**Problem description**
From the entries below, please output exactly the lines starting at the one containing "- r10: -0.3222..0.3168" and ending at the one containing "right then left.", both included.
##########
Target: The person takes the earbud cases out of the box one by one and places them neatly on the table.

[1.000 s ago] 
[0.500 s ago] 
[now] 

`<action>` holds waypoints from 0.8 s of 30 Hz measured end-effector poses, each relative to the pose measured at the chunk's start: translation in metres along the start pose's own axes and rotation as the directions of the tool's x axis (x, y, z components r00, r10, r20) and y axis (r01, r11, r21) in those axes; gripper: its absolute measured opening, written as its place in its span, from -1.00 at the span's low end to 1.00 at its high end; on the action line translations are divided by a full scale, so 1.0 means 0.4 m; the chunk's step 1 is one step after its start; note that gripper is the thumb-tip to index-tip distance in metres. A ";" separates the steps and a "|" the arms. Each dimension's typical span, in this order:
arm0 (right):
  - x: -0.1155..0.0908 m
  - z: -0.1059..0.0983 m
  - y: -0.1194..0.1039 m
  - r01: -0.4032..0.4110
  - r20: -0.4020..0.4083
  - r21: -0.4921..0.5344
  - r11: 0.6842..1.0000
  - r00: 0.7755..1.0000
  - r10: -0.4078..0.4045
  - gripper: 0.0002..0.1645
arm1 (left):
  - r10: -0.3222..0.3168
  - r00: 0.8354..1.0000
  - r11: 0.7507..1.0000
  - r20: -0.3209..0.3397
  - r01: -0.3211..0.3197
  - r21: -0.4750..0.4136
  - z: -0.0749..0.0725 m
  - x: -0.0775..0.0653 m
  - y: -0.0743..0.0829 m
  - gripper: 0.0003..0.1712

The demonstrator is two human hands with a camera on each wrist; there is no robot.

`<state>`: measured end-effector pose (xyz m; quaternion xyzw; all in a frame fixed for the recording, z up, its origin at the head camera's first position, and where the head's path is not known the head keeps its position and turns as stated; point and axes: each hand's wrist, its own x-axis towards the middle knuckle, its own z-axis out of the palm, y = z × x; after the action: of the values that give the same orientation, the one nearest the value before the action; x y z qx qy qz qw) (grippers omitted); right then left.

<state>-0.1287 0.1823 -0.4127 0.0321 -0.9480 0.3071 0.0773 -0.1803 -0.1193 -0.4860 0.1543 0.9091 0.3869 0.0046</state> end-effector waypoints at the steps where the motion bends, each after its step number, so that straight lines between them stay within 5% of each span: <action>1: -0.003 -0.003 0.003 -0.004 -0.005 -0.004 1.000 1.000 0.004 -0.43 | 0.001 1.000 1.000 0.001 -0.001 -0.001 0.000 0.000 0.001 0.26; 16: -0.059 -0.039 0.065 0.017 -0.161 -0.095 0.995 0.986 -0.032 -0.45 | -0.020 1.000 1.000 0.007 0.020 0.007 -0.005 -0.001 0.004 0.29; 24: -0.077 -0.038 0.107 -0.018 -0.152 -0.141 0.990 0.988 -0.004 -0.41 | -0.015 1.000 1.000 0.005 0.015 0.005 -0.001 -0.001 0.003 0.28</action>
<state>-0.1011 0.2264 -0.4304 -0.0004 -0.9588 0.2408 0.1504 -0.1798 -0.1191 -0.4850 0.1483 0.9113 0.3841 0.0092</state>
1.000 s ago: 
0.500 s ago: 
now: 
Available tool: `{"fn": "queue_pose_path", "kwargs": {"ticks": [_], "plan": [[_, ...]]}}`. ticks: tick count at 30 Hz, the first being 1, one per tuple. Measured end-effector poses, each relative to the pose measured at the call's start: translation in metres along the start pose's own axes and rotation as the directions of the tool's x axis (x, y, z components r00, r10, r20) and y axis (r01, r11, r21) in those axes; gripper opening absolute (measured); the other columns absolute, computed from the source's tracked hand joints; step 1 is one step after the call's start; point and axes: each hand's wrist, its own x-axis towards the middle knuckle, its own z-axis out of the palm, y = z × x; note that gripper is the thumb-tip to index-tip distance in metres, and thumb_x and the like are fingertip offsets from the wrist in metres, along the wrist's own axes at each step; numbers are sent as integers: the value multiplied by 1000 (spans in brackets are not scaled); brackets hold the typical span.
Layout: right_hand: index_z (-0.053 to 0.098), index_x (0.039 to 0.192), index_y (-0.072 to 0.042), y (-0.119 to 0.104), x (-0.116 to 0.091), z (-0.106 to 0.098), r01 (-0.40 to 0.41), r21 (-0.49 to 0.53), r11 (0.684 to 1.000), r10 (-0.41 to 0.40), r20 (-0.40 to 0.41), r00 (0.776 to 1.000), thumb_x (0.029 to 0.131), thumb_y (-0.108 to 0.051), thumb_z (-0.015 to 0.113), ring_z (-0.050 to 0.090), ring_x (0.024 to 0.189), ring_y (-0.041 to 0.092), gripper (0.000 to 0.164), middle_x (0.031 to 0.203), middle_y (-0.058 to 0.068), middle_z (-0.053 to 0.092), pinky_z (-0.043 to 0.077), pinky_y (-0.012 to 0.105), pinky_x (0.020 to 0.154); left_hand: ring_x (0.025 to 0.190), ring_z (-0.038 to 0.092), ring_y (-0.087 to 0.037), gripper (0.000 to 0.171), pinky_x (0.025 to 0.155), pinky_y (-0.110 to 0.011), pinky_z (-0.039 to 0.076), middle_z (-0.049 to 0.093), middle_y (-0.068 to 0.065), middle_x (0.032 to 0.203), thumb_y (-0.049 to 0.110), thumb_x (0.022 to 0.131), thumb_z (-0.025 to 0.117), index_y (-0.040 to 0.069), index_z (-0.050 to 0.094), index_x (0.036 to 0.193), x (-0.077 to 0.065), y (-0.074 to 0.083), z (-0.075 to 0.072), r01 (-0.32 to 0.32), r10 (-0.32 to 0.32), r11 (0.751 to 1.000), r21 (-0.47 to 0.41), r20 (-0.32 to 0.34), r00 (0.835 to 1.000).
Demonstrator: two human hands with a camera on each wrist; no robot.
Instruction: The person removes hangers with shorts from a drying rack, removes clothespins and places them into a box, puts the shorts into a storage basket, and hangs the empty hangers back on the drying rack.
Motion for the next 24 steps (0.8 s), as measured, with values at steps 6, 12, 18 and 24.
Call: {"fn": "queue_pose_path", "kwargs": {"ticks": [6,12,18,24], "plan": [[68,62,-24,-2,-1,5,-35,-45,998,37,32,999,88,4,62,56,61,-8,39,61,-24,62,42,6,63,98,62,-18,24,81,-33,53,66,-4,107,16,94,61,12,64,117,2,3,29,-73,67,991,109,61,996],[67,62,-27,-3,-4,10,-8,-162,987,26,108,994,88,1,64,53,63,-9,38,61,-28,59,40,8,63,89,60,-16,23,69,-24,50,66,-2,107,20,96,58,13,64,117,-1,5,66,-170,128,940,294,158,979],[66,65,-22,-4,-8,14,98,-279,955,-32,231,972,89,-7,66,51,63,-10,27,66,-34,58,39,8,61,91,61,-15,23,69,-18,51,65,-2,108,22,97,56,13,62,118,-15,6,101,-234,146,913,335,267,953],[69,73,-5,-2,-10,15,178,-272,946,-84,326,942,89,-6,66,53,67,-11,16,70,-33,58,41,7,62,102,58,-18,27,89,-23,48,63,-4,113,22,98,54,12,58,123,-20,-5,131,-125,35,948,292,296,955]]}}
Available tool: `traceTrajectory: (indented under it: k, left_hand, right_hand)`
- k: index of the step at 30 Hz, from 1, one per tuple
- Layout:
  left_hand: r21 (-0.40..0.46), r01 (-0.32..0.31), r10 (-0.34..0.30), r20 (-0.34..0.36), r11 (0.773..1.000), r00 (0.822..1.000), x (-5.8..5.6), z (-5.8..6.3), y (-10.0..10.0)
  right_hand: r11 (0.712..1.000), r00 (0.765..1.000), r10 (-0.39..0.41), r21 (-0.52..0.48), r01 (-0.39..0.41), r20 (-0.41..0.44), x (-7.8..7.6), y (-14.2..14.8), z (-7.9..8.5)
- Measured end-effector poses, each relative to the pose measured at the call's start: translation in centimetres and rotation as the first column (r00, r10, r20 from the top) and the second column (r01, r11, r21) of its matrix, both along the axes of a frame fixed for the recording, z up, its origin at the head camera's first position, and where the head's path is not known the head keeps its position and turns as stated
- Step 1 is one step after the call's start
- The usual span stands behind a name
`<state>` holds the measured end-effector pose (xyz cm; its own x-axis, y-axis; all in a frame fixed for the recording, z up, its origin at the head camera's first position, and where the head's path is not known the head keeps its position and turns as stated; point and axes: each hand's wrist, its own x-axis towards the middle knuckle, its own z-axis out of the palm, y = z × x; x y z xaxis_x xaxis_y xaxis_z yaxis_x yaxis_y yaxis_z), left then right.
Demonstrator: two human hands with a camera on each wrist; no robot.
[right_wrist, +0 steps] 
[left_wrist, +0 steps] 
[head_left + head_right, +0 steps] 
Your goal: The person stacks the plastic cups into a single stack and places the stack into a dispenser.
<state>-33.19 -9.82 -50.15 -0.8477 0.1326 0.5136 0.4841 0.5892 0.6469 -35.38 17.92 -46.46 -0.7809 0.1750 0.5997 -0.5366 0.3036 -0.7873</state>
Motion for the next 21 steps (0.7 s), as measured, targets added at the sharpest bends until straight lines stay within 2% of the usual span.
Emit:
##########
**Response for this exercise**
  - r10: -0.3222..0.3168
  - r00: 0.8354..1.0000
  - r11: 0.7507..1.0000
  - r20: -0.3209..0.3397
  - r01: -0.3211..0.3197
  - r21: -0.4750..0.4136
  - z: -0.0749..0.0725 m
  - x: -0.0775..0.0653 m
  - y: -0.0743..0.0829 m
  - gripper: 0.0003..0.1712

The demonstrator is two human hands with a camera on each wrist; there is no robot.

`<state>`: measured end-effector pose (xyz m; quaternion xyzw; all in a frame fixed for the recording, z up, its origin at the head camera's first position, and where the head's path is not known the head keeps its position and turns as stated; point and axes: each hand's wrist, its own x-axis towards the middle knuckle, its own z-axis out of the palm, y = z × x; after the action: of the values that give the same orientation, the one nearest the value before the action; x y z qx qy qz qw) (grippers omitted); right then left.

That concludes the exercise.